Take the lines below beginning at the line that has "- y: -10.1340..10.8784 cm" and stopping after the line that has "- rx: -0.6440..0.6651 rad", and print them exactly as they are, with no other lines.

######

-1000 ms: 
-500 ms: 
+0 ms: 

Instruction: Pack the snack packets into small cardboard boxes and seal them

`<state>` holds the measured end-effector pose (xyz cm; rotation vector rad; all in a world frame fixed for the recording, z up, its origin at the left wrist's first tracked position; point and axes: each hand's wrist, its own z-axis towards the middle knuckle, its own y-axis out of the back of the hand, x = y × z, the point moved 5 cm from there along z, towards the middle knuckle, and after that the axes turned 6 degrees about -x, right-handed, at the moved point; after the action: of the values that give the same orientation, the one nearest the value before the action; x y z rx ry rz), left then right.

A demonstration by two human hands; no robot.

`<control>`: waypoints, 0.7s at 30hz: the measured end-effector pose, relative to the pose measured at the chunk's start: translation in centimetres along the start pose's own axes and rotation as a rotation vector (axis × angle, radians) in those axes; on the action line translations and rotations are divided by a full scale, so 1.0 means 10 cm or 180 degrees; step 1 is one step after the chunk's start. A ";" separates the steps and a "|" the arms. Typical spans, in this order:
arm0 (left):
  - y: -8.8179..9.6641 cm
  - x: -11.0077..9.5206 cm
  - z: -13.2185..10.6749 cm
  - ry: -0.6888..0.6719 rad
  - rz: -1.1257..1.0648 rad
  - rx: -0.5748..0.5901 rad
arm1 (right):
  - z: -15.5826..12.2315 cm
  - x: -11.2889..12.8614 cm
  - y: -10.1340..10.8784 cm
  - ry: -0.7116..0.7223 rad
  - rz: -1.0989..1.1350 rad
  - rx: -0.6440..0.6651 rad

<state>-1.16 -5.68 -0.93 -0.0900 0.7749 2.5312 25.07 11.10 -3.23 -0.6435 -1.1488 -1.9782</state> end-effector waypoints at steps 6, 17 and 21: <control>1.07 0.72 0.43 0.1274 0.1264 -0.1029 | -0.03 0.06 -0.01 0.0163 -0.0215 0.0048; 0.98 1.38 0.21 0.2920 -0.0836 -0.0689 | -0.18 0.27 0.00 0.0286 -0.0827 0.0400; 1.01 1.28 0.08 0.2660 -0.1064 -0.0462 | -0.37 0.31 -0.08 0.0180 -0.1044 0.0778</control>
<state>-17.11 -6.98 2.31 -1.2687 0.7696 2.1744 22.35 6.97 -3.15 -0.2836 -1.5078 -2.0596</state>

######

● **Solution below**
  - y: -10.1340..10.8784 cm
  - ry: -0.7116..0.7223 rad
  - rz: -1.0989..1.1350 rad
  - rx: -0.6440..0.6651 rad

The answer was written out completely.